What the task requires:
Could you return the data that follows exactly, minus the images?

Source material:

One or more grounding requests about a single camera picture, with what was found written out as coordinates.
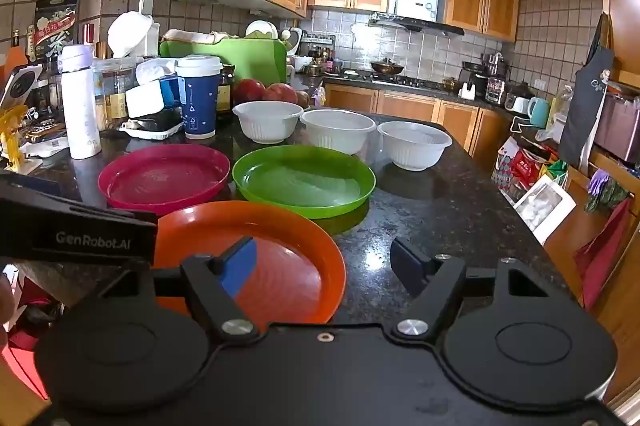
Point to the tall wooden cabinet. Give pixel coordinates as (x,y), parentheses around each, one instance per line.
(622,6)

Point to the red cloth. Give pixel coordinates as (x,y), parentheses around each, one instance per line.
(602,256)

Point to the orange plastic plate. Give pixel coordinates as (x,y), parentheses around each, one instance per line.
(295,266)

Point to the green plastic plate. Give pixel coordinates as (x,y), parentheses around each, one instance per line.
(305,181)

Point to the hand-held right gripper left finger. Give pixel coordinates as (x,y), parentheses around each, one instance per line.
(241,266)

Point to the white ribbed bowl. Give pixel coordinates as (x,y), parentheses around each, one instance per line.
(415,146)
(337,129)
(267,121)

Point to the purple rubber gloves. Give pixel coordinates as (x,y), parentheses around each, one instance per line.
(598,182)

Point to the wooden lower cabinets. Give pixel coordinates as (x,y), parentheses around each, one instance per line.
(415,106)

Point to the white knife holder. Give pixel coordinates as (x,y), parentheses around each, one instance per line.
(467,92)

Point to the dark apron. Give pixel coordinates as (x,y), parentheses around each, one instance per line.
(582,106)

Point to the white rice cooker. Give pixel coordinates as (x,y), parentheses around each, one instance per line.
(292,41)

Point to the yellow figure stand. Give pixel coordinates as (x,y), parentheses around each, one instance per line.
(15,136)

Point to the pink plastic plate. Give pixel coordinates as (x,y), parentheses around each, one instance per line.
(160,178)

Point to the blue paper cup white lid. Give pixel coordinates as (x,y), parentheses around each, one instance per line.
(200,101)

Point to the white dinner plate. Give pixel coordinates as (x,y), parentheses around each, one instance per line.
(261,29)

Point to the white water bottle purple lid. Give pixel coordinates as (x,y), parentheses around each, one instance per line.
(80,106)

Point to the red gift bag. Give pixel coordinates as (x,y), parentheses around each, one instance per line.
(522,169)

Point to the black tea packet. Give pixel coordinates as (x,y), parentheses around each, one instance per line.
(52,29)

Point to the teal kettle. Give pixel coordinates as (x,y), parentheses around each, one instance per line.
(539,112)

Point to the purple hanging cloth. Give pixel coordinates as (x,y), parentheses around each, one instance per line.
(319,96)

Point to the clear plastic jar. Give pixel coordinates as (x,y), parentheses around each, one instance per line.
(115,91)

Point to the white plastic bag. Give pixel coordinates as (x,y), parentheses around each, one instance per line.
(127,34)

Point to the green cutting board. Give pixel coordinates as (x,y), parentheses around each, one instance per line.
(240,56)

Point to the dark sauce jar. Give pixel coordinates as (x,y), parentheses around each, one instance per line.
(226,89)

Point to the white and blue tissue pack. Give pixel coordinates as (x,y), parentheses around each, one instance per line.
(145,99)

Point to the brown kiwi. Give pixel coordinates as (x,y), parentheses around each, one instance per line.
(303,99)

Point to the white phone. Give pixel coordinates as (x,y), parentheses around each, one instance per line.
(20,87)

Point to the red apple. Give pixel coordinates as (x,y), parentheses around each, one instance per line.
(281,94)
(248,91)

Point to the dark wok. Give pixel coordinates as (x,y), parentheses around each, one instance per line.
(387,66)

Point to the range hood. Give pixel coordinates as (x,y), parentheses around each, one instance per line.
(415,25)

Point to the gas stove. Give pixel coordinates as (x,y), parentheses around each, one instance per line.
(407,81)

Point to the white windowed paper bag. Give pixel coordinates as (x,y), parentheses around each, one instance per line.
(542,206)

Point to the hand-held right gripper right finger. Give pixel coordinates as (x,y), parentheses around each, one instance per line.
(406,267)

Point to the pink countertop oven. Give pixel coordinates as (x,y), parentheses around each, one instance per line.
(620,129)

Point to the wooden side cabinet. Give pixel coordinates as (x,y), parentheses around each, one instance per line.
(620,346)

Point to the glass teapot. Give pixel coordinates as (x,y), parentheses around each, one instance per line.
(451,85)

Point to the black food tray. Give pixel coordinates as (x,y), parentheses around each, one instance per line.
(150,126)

Expected answer:
One or more grounding requests about a single camera picture, with what was found written out as coordinates.
Point to the tall wooden cabinet. Give pixel coordinates as (x,y), parentheses around each, one instance per line.
(622,6)

Point to the red cloth. Give pixel coordinates as (x,y), parentheses around each, one instance per line.
(602,256)

Point to the orange plastic plate. Give pixel coordinates as (x,y), parentheses around each, one instance per line.
(295,266)

Point to the green plastic plate. Give pixel coordinates as (x,y), parentheses around each, one instance per line.
(305,181)

Point to the hand-held right gripper left finger. Give pixel coordinates as (x,y), parentheses around each, one instance per line.
(241,266)

Point to the white ribbed bowl. Give pixel coordinates as (x,y), parentheses around each, one instance per line.
(415,146)
(337,129)
(267,121)

Point to the purple rubber gloves. Give pixel coordinates as (x,y), parentheses around each, one instance per line.
(598,182)

Point to the wooden lower cabinets. Give pixel coordinates as (x,y), parentheses around each, one instance per line.
(415,106)

Point to the white knife holder. Give pixel coordinates as (x,y), parentheses around each, one instance per line.
(467,92)

Point to the dark apron. Give pixel coordinates as (x,y), parentheses around each, one instance per line.
(582,106)

Point to the white rice cooker. Give pixel coordinates as (x,y), parentheses around each, one instance per line.
(292,41)

Point to the yellow figure stand. Give pixel coordinates as (x,y), parentheses around each, one instance per line.
(15,136)

Point to the pink plastic plate. Give pixel coordinates as (x,y), parentheses around each, one instance per line.
(160,178)

Point to the blue paper cup white lid. Give pixel coordinates as (x,y), parentheses around each, one instance per line.
(200,101)

Point to the white dinner plate. Give pixel coordinates as (x,y), parentheses around each, one instance per line.
(261,29)

Point to the white water bottle purple lid. Give pixel coordinates as (x,y), parentheses around each, one instance per line.
(80,106)

Point to the red gift bag. Give pixel coordinates as (x,y), parentheses around each, one instance per line.
(522,169)

Point to the black tea packet. Give pixel coordinates as (x,y), parentheses around each, one instance per line.
(52,29)

Point to the teal kettle. Give pixel coordinates as (x,y), parentheses around each, one instance per line.
(539,112)

Point to the purple hanging cloth. Give pixel coordinates as (x,y), parentheses around each, one instance per line.
(319,96)

Point to the clear plastic jar. Give pixel coordinates as (x,y), parentheses around each, one instance per line.
(115,91)

Point to the white plastic bag. Give pixel coordinates as (x,y), parentheses around each, one instance per line.
(127,34)

Point to the green cutting board. Give pixel coordinates as (x,y), parentheses around each, one instance per line.
(240,56)

Point to the dark sauce jar. Give pixel coordinates as (x,y), parentheses around each, one instance per line.
(226,89)

Point to the white and blue tissue pack. Give pixel coordinates as (x,y), parentheses around each, one instance per line.
(145,99)

Point to the brown kiwi. Give pixel coordinates as (x,y), parentheses around each, one instance per line.
(303,99)

Point to the white phone. Give pixel coordinates as (x,y), parentheses around each, one instance per line.
(20,87)

Point to the red apple. Give pixel coordinates as (x,y), parentheses around each, one instance per line.
(281,94)
(248,91)

Point to the dark wok. Give pixel coordinates as (x,y), parentheses around each, one instance per line.
(387,66)

Point to the range hood. Give pixel coordinates as (x,y), parentheses around each, one instance per line.
(415,25)

Point to the gas stove. Give pixel coordinates as (x,y), parentheses around each, one instance per line.
(407,81)

Point to the white windowed paper bag. Give pixel coordinates as (x,y), parentheses around each, one instance per line.
(542,206)

Point to the hand-held right gripper right finger. Give pixel coordinates as (x,y), parentheses around each, one instance per line.
(406,267)

Point to the pink countertop oven. Give pixel coordinates as (x,y), parentheses around each, one instance per line.
(620,129)

Point to the wooden side cabinet. Give pixel coordinates as (x,y), parentheses around each, one instance per line.
(620,346)

Point to the glass teapot. Give pixel coordinates as (x,y), parentheses around each, one instance per line.
(451,85)

Point to the black food tray. Give pixel coordinates as (x,y), parentheses around each, one instance per line.
(150,126)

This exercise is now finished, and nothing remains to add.